Ponds Forge International Sports Centre is a leisure complex in Sheffield, England, that contains an Olympic-sized swimming pool with seating for 2,600 spectators, family and children's pools (50 m Competition pool and 25 m diving pit), water slides and other sports facilities.

History
Ponds Forge was opened in 1991 as a venue for the Summer Universiade, which the city hosted that year. In the 1994 UK Sports Design Awards Ponds Forge was highly commended in the overall category, and for the use of steel in its construction it won the British Steel Award. The name Ponds Forge is borrowed from the steel works that formerly occupied this site and a  high anvil has been left in situ next to the building, partly because it would have been too expensive to move it. The River Sheaf runs under the site and flooded the car park on 21 December 1991, shutting the complex for 6 days.
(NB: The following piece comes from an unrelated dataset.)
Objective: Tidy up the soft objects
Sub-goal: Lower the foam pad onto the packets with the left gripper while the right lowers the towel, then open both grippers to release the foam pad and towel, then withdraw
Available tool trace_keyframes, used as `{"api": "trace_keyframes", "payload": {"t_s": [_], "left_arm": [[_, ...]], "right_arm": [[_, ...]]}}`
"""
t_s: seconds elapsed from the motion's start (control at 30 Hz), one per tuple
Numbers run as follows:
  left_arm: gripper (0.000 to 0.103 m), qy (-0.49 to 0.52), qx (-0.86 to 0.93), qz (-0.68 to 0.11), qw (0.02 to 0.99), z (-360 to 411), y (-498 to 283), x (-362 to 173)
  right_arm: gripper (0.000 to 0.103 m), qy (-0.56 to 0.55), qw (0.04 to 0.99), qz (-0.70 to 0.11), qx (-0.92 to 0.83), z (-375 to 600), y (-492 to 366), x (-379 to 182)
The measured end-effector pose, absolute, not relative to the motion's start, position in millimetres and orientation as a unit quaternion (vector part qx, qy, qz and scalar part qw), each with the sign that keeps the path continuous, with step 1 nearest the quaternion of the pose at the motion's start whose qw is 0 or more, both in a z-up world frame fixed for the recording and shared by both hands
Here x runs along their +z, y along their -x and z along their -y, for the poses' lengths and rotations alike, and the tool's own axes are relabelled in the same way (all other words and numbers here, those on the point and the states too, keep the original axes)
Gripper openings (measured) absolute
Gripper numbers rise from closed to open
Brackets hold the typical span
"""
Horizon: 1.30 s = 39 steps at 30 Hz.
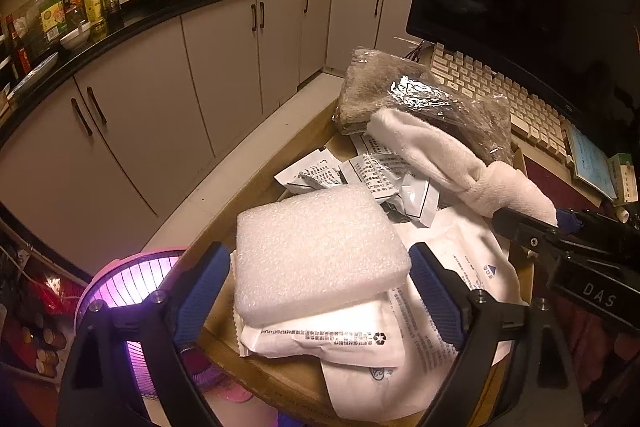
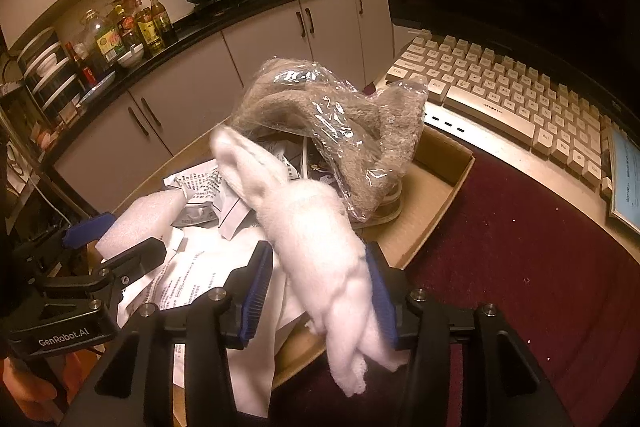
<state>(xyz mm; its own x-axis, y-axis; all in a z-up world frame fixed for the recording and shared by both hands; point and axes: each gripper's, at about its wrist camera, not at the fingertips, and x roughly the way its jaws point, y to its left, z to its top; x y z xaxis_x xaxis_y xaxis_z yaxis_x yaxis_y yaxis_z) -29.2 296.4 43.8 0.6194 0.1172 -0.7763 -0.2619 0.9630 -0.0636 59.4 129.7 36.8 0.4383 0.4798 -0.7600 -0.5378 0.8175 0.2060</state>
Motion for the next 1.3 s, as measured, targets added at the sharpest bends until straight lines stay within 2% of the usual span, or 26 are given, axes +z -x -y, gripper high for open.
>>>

Proof of this can be found on platform Five of Sheffield railway station, because the Sheaf also runs under that, and it also flooded at the same time. A piece of debris from "The Flood" is displayed there and the plaque mounted on it has the same date. In the 2000s Ponds Forge was a venue (along with the nearby Don Valley Stadium) for Channel Four's 'The Games', in which celebrities competed against each other in a wide range of events.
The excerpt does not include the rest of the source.